Es müssen also jetzt die richtigen Weichen gestellt werden, damit der Zug in Richtung Zukunft nicht entgleist. Das gilt besonders für den Tourismus. Hier muss die Infrastruktur aufrechterhalten und gepflegt werden. Das mit viel Geld aufgebaute Image als lohnendes Reiseziel muss nachhaltig wiederaufgebaut und gestärkt werden, sonst waren alle Mühen der vergangenen Jahre umsonst. Extrem gelitten hat auch der Geschäftsreise-Tourismus. Messen, Tagungen und Kongresse finden momentan noch so gut wie nicht statt. Genauso wie der Wandel in der Arbeitswelt die Hotellerie vor große Herausforderungen stellt: Immer mehr Menschen arbeiten von zu Hause aus.

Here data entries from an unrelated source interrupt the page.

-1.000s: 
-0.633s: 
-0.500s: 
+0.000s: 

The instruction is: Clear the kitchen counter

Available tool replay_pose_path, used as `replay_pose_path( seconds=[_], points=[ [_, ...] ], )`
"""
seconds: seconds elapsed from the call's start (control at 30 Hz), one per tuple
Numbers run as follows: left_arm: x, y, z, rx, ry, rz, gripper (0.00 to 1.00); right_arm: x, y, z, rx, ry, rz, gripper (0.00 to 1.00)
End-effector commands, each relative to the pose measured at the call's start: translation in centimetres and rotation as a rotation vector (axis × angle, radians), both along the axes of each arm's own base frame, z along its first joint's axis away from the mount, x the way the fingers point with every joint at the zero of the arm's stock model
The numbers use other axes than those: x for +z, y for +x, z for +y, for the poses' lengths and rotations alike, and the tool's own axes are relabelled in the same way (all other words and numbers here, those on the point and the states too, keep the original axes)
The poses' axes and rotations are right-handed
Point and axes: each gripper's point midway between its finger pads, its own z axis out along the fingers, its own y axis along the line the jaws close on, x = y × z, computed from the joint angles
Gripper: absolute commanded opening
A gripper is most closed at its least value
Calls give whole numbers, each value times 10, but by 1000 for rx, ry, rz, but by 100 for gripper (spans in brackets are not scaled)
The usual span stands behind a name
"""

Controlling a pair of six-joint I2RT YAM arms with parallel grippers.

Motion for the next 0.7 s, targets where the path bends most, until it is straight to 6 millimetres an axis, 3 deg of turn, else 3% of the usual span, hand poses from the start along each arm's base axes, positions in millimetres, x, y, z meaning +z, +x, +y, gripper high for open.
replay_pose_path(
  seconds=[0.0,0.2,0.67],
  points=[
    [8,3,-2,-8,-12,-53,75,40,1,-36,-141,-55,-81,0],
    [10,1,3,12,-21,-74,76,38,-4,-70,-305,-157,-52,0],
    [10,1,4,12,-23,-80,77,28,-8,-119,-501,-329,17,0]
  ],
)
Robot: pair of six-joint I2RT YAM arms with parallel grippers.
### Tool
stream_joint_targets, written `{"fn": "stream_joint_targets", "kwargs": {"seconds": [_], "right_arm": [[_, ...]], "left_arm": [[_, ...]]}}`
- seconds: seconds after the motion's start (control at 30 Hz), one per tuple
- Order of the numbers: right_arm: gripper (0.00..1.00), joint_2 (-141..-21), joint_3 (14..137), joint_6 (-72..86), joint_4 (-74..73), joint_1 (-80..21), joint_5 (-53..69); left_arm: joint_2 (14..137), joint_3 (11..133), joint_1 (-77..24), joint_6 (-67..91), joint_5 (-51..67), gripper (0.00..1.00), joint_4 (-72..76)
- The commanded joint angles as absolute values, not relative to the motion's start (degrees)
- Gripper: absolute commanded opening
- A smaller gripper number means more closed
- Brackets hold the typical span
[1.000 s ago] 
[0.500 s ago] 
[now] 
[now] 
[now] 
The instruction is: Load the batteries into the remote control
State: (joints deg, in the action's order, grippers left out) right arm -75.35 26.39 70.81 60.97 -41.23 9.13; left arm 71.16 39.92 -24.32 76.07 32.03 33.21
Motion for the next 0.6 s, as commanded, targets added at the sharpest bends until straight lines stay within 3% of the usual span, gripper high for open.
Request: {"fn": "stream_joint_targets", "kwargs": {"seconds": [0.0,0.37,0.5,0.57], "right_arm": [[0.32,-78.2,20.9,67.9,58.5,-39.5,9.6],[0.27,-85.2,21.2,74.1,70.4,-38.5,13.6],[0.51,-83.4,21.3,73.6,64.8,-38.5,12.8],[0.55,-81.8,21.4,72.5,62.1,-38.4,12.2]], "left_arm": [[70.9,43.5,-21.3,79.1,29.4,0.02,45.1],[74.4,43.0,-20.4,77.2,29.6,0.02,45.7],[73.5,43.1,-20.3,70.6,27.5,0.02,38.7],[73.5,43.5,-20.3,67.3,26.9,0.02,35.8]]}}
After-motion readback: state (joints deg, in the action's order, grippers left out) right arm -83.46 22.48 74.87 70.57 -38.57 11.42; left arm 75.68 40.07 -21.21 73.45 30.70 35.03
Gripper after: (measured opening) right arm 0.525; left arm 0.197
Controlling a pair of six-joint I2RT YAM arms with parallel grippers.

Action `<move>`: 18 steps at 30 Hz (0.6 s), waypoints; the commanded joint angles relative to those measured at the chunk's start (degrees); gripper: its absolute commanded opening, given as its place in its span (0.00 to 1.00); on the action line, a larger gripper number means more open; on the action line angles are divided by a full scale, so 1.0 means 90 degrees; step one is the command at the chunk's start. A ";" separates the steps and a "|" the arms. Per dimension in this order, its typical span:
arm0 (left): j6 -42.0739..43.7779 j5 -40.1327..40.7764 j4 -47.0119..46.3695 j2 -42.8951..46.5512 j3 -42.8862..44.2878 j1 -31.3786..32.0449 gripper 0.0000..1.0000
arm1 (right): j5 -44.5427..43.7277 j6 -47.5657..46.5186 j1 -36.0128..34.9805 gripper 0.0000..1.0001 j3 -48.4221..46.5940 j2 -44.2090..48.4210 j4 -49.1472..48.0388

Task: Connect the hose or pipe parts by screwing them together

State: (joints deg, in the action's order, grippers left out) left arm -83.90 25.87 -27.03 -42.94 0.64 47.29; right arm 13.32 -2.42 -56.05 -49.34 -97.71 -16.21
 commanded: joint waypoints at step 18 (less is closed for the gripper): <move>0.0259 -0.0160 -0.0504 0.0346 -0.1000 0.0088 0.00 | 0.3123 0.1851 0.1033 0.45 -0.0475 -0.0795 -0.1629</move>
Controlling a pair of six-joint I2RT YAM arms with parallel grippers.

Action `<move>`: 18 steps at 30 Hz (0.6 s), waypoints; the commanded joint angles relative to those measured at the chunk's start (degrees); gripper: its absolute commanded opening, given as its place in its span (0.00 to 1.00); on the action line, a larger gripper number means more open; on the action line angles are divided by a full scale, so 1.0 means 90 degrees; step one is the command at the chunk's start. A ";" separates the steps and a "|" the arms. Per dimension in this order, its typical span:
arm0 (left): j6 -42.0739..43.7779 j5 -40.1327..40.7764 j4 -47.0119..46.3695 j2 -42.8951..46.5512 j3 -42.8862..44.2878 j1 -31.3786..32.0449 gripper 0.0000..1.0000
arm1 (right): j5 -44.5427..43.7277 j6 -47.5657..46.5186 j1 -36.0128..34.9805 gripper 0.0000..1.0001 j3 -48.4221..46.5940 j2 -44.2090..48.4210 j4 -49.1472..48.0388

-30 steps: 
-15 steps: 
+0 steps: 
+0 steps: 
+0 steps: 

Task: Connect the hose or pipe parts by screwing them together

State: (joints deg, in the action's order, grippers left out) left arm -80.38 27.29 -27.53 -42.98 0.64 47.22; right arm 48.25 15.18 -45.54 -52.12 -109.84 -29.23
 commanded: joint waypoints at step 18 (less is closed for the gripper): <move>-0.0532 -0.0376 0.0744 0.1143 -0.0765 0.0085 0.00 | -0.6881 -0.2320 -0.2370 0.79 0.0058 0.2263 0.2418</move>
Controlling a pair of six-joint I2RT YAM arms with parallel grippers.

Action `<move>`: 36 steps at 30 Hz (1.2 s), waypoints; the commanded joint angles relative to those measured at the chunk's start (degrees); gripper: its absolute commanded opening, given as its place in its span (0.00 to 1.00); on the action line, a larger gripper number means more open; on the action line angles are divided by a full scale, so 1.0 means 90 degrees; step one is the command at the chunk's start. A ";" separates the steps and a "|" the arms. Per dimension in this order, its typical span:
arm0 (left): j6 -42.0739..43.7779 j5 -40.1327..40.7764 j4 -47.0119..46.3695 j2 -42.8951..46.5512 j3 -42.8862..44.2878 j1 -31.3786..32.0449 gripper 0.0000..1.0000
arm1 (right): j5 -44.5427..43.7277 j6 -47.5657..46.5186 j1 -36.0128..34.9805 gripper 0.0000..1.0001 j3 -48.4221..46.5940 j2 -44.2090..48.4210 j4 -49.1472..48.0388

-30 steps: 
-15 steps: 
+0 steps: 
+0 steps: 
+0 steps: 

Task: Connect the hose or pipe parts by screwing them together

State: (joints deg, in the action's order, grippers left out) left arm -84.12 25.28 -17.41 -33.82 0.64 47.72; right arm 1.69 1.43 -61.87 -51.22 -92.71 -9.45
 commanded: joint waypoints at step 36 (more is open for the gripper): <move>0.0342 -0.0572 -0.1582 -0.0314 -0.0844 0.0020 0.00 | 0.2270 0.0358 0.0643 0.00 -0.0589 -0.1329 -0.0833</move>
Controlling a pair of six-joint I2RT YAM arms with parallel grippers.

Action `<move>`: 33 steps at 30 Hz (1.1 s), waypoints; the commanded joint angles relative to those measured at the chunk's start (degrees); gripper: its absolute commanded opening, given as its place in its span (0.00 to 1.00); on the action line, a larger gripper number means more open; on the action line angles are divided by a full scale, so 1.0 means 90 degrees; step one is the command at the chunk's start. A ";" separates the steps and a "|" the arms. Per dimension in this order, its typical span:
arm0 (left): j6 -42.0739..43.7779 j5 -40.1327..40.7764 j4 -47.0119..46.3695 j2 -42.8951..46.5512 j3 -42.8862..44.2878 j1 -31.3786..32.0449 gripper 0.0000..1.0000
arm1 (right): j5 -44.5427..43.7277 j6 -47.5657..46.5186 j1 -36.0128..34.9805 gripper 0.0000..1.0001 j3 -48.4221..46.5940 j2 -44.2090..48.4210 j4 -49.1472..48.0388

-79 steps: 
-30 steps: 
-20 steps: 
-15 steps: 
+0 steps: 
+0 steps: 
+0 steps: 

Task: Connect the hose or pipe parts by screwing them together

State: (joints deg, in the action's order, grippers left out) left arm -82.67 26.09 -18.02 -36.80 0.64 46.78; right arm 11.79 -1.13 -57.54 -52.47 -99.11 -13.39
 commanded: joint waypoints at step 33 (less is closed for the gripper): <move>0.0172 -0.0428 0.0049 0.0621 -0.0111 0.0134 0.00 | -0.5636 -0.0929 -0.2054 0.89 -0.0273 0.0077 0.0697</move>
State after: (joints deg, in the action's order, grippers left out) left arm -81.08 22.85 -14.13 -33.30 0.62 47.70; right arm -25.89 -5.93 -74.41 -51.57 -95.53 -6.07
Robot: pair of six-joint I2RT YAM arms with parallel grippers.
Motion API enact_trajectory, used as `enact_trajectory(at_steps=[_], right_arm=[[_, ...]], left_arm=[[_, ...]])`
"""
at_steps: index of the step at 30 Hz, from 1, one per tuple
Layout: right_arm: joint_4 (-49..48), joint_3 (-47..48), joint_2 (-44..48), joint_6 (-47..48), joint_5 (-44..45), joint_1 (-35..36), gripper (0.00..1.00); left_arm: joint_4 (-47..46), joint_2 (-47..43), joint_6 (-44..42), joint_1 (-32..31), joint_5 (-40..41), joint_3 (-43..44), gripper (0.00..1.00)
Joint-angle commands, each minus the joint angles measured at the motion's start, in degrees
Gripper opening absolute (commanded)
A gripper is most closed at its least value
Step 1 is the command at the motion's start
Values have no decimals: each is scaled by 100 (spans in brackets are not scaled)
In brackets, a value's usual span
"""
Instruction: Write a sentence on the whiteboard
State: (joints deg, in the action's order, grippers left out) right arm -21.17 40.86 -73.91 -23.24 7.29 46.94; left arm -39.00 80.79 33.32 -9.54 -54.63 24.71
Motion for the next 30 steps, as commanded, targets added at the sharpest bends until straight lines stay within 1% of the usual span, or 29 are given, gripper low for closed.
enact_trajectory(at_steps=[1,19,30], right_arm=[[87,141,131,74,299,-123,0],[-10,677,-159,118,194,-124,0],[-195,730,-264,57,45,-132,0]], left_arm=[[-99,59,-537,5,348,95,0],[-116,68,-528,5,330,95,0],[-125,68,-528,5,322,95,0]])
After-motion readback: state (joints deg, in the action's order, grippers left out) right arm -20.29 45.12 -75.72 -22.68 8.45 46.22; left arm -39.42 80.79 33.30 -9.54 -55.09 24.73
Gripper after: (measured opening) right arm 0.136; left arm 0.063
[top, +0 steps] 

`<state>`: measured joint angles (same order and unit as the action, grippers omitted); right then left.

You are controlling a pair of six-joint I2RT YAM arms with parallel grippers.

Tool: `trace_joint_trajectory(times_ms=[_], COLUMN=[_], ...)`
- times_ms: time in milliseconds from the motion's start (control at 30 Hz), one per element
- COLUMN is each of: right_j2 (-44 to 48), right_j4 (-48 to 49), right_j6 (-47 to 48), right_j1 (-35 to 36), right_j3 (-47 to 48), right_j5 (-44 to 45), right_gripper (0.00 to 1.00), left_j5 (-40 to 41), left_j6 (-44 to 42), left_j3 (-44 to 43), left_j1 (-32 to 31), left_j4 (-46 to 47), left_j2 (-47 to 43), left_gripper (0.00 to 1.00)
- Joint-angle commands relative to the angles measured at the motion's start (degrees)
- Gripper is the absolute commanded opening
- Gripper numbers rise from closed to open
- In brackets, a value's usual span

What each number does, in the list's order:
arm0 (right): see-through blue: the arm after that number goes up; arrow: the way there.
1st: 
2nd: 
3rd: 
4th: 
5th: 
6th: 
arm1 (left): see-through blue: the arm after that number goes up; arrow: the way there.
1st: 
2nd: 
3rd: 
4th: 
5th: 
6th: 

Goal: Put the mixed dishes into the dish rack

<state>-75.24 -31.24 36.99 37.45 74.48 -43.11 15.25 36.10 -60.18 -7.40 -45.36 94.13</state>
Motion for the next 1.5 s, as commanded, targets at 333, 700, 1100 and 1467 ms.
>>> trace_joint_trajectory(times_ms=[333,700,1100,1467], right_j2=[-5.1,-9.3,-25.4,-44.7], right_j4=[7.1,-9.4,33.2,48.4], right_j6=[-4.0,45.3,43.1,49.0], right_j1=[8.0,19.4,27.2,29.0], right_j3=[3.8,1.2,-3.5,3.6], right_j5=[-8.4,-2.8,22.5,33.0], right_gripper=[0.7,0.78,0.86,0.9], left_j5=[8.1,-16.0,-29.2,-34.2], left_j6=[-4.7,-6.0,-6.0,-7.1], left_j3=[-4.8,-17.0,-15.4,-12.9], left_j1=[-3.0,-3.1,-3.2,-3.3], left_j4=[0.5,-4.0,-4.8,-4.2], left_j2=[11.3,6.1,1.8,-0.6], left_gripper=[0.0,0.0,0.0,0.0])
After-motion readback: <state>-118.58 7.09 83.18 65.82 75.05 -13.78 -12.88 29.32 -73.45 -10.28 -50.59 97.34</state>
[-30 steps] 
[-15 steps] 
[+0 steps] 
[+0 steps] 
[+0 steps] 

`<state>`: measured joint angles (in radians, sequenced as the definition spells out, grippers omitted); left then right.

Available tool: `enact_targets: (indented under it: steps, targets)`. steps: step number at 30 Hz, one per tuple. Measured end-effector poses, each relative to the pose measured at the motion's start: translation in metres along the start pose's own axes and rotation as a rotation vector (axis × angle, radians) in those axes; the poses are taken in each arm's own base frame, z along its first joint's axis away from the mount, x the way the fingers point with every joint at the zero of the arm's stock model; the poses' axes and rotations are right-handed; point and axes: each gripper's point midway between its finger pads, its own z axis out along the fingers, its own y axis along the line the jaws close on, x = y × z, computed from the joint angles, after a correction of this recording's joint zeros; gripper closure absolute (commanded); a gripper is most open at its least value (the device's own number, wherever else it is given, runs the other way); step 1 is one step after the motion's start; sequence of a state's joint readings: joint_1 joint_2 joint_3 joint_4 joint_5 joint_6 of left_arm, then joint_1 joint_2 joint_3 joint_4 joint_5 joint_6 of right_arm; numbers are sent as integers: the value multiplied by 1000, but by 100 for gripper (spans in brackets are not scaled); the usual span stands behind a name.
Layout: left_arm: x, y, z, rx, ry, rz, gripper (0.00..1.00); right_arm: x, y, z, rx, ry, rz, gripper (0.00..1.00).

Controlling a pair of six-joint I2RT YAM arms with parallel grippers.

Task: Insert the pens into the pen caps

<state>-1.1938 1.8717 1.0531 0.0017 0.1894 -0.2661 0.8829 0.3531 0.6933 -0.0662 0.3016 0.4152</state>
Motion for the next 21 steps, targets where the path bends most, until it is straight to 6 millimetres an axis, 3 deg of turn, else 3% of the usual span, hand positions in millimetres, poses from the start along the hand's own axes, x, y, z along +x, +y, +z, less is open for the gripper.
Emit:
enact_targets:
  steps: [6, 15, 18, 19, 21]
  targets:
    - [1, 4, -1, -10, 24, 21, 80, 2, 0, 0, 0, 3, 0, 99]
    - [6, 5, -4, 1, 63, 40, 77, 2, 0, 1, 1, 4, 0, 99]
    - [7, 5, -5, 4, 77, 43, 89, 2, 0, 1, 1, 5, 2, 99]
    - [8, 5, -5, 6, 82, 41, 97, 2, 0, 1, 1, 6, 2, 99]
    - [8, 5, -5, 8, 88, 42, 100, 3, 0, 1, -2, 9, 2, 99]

Die Homeoffice-Regelungen sind der Tod der Business-Hotellerie auf Raten. Wie sich dieser Markt in näherer Zukunft entwickelt, wagt niemand vorherzusagen. Es gibt also viel zu tun. „Doch anstatt diese Probleme abzuarbeiten und zu lösen, wird dann lieber der Versuch unternommen, die emotionale Debatte der G2- oder G3-Regelung auf unserem Rücken auszutragen. Die Branche der Gastfreundschaft soll hier politische Entscheidungen treffen. Das ist sicher nicht unser Job“, verteilt Buchna zum Schluss noch einen Seitenhieb an die Politik.